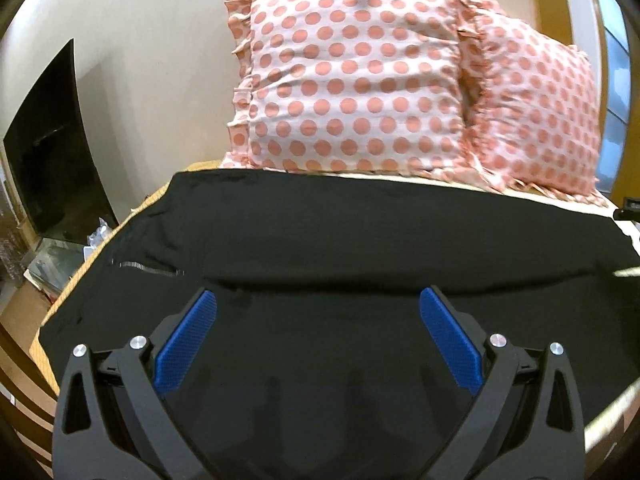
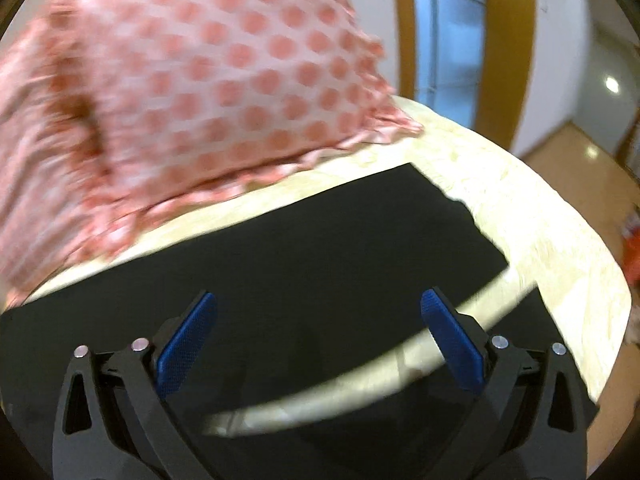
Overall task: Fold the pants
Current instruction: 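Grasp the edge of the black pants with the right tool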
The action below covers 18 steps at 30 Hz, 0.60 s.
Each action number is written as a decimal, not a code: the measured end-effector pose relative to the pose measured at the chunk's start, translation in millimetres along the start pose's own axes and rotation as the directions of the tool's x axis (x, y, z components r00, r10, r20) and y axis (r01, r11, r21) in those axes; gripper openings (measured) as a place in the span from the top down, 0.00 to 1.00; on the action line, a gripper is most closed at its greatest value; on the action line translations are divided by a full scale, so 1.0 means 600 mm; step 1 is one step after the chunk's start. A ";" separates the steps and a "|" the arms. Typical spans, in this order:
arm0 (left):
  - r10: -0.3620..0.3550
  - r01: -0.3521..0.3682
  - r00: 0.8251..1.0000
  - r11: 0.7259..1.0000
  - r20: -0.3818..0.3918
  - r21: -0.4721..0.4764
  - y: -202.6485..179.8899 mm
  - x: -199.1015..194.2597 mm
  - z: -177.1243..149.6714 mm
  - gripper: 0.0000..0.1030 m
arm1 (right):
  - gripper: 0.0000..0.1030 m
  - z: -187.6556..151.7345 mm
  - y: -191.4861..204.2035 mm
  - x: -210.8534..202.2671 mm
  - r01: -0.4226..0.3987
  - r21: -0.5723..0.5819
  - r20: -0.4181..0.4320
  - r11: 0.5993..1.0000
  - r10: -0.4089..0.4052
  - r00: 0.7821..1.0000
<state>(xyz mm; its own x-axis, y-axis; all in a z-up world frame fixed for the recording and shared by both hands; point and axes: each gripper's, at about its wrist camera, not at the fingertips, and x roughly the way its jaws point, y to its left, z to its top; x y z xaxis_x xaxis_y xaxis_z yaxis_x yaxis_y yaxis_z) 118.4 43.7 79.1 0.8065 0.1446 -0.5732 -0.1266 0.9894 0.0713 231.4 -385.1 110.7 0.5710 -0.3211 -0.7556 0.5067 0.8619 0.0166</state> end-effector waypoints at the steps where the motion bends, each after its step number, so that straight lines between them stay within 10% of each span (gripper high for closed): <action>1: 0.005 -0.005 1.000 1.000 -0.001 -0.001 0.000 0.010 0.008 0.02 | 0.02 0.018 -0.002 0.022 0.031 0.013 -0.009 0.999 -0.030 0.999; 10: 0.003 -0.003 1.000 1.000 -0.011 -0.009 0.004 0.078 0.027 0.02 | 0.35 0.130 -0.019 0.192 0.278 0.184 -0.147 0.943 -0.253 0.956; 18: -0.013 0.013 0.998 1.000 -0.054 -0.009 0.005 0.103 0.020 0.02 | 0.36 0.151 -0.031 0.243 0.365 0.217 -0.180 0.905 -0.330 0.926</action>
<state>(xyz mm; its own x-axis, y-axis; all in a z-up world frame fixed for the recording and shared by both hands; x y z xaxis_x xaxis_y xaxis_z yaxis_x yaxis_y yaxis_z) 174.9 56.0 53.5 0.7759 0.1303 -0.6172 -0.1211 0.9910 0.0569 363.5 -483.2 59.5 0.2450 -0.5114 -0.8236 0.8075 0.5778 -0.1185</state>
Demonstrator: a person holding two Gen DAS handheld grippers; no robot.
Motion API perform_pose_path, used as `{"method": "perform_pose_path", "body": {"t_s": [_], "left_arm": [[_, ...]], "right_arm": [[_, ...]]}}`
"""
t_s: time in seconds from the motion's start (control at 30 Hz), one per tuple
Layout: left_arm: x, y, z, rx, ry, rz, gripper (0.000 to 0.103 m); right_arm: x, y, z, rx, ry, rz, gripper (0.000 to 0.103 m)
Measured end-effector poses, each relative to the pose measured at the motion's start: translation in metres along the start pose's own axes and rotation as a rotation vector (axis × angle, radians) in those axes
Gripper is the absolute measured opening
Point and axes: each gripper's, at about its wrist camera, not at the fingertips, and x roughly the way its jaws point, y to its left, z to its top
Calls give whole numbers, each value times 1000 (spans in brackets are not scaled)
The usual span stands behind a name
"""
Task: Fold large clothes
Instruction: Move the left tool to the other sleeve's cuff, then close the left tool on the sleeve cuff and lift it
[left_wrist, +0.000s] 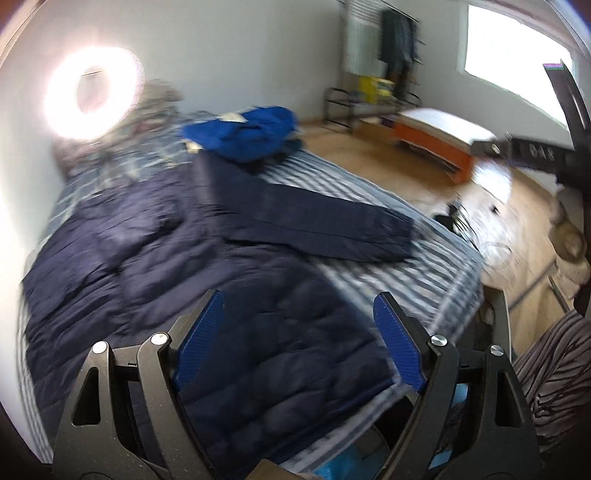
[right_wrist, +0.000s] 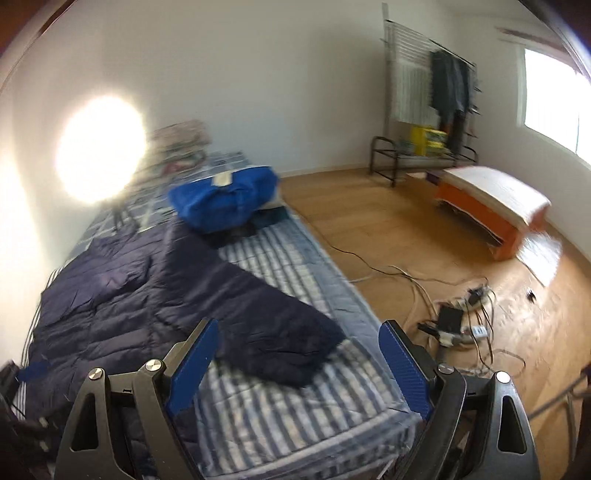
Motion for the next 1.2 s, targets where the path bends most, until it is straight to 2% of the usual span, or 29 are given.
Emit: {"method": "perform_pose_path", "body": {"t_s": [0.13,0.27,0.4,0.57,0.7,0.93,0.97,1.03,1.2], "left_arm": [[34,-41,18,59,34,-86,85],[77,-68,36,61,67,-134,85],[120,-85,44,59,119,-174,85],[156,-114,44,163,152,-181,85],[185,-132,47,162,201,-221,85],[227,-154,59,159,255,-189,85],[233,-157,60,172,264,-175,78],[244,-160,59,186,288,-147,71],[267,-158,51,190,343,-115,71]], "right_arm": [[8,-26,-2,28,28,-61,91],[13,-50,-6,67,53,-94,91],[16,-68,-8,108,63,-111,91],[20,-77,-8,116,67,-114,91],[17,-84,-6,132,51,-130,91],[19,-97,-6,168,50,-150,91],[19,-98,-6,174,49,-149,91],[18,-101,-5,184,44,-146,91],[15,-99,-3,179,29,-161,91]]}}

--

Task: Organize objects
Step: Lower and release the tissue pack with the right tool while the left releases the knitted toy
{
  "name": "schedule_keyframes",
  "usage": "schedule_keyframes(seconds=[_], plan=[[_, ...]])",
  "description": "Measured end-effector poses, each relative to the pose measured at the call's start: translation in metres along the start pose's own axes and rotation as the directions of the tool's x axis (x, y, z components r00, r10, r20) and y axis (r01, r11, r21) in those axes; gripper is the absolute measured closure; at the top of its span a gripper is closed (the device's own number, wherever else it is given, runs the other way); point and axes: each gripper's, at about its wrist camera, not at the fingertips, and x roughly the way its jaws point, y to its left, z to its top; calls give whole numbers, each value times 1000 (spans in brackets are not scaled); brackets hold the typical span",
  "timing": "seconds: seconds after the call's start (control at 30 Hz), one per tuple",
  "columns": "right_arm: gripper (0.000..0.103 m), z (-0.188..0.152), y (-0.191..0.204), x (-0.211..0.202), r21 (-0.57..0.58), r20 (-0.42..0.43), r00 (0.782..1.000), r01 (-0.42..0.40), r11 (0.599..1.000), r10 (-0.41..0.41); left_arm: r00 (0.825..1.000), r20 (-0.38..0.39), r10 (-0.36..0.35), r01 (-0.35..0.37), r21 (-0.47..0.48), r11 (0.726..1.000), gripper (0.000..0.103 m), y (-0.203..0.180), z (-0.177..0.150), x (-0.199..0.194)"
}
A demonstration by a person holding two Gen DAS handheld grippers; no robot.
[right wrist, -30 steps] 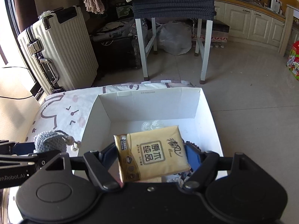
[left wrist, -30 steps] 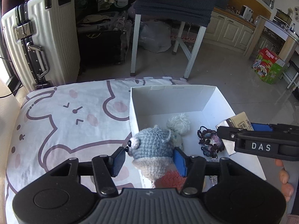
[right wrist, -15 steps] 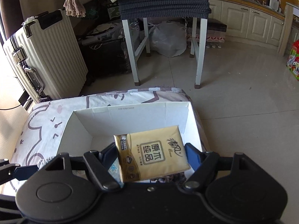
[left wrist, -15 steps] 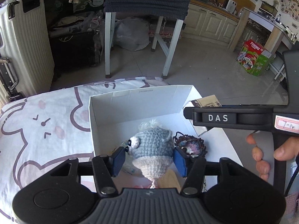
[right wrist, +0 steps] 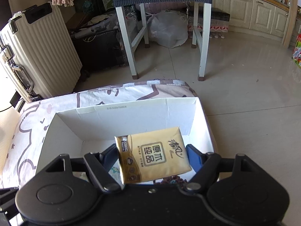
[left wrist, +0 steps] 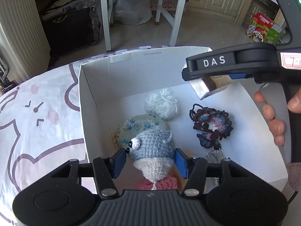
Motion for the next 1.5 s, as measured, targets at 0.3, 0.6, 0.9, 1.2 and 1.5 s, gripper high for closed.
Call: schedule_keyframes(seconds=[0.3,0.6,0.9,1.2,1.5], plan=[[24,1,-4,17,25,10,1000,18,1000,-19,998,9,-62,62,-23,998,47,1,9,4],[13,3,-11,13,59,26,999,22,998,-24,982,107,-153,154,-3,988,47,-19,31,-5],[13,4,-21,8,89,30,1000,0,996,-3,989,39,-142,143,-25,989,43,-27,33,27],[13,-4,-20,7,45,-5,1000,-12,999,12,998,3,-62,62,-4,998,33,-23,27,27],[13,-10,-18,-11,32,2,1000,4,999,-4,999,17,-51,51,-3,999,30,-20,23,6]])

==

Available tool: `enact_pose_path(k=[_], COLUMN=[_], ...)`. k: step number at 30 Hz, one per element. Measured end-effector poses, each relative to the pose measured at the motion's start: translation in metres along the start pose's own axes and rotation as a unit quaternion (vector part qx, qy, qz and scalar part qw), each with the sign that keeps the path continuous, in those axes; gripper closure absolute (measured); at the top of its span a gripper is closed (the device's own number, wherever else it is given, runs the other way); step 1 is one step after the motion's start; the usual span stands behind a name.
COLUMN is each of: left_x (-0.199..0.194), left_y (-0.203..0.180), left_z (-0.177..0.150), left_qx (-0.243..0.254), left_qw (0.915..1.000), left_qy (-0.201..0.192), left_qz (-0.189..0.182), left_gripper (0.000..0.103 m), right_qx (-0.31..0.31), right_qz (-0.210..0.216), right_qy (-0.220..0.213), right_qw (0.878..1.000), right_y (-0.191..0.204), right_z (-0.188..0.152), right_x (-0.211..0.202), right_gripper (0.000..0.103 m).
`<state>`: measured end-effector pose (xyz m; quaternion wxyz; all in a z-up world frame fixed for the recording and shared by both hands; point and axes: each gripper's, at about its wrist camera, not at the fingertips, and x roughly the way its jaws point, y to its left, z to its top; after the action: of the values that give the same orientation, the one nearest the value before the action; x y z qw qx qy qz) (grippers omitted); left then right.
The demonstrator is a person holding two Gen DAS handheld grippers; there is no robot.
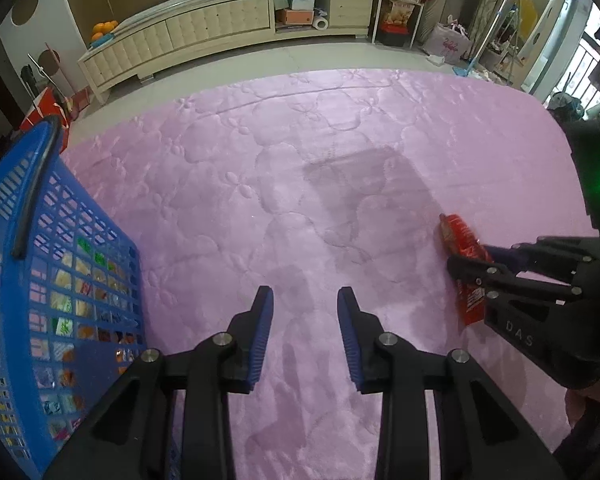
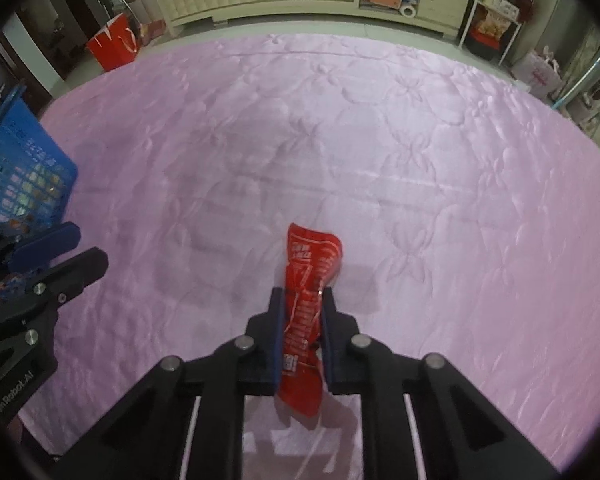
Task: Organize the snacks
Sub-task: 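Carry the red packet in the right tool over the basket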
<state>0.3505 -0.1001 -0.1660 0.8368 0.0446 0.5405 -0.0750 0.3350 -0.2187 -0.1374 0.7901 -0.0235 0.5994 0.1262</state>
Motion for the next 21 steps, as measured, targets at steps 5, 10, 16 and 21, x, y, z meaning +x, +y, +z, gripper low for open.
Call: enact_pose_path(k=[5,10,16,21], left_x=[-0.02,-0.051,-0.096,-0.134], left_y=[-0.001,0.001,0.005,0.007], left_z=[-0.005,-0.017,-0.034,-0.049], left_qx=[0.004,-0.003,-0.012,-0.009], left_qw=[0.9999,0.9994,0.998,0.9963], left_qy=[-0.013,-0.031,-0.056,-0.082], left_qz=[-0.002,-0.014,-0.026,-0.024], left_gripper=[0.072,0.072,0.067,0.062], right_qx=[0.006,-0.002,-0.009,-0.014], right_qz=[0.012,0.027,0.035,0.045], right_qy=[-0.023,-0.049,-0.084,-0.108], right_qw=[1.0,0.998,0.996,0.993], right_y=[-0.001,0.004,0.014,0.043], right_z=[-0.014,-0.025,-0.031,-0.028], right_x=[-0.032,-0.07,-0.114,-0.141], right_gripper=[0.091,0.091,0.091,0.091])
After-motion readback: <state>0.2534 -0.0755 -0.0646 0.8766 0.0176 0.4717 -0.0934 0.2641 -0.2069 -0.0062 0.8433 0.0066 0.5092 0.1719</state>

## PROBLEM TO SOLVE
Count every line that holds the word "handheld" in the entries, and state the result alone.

## SOLUTION BELOW
3